The first week after a mastectomy: she’ll have 2-4 surgical drains, can’t lift more than a coffee cup, can’t sleep flat, can’t reach above shoulder, and is on pain meds that make her foggy. Your job: empty and record the drains 2x a day, manage pain meds, help with the first showers, prep meals, and keep the house calm. Below: the day-by-day, what to say, what NOT to say, and the things every husband seems to wish he’d done differently.

Day 0 (discharge)

She’ll come home with drains pinned to a special vest or held in a fanny pack. She’ll be groggy. There may be tears — relief, exhaustion, or grief. Your job:

  • Bring the recliner pillows you set up — she’ll sleep there for 1-2 weeks
  • Have a “drain kit” ready: measuring cup, drain log on clipboard, pen, paper towels, a small bin for stripping clots
  • Help her change into a button-front pajama shirt
  • Get the first dose of pain meds in (usually 4-6 hours post-discharge)
  • Don’t have visitors. Family wants to see her — they can come tomorrow.

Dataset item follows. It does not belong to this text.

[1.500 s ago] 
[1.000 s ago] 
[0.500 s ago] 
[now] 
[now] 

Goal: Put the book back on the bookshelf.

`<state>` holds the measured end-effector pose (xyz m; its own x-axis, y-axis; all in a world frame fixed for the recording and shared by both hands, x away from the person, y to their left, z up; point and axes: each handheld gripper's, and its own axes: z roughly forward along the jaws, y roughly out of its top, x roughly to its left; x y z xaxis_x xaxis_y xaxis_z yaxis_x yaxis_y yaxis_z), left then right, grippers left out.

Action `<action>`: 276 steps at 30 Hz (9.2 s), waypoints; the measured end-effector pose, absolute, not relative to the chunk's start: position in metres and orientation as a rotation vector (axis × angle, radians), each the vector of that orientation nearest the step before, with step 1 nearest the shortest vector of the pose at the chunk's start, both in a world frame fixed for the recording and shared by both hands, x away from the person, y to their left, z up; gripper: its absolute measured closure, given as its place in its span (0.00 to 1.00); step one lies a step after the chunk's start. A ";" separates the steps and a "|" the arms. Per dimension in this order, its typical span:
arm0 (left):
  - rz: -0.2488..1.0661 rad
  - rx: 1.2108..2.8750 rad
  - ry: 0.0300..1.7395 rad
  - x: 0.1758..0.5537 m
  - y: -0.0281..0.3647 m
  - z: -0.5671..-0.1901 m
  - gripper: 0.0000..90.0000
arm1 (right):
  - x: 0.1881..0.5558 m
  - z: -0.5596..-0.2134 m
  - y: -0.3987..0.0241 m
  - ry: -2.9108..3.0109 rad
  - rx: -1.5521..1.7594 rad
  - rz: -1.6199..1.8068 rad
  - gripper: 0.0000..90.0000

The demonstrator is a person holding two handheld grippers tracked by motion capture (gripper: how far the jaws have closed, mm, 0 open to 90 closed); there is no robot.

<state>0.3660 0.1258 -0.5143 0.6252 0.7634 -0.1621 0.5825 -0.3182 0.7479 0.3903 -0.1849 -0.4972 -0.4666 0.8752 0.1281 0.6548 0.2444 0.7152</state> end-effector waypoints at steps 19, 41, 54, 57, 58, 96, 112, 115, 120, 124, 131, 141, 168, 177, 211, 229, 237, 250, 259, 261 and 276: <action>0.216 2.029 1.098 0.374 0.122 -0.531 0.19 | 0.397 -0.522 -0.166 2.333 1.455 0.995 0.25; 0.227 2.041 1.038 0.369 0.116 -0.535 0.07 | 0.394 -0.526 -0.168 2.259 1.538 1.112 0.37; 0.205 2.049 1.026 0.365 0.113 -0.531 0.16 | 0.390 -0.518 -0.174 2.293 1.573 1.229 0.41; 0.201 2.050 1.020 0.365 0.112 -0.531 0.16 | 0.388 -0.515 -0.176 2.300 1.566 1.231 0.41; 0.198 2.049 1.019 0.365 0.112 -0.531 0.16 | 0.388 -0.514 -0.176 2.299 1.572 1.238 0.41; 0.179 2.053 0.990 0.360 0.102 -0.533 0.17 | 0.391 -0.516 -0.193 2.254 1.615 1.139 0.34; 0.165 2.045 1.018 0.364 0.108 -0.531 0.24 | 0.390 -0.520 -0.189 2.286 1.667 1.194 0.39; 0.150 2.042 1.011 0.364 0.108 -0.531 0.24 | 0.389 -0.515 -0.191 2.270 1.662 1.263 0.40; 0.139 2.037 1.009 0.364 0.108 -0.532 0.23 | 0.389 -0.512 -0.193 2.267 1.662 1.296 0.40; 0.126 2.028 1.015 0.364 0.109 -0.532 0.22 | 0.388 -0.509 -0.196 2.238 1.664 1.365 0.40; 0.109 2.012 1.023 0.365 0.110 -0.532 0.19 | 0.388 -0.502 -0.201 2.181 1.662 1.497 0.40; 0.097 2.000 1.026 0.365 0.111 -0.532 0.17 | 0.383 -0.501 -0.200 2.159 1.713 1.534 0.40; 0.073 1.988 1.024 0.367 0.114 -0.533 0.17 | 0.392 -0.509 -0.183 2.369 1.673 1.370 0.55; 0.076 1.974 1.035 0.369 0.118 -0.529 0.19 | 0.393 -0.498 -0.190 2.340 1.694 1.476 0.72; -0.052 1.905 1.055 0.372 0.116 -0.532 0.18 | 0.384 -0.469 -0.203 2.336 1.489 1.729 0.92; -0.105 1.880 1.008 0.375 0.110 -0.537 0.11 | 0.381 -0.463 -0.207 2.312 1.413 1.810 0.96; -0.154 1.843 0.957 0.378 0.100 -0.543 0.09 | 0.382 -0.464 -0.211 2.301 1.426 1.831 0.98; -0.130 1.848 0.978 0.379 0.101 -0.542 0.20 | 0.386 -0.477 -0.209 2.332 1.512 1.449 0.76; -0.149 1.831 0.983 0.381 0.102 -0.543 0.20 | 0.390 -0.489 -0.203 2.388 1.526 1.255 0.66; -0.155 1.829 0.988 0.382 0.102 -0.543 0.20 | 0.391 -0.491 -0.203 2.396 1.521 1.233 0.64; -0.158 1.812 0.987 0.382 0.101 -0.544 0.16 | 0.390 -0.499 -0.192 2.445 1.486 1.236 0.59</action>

Days 1-3: drains, ice, and sleep

The drain routine (do this 2x daily, morning and evening):

  1. Wash hands
  2. Strip the tubing (squeeze with thumb + index, slide down the tube — see surgeon’s instructions)
  3. Open the bulb, pour into measuring cup
  4. Record amount in mL on the log (color too: red, pink, yellow)
  5. Squeeze bulb flat to recreate suction, close it
  6. Wash hands again

The drain log is what your surgeon needs to decide when drains come out. Keep it.

Pain meds: Set alarms. She’ll be too foggy to track. Stay ahead — once pain breaks through, it’s hard to catch up.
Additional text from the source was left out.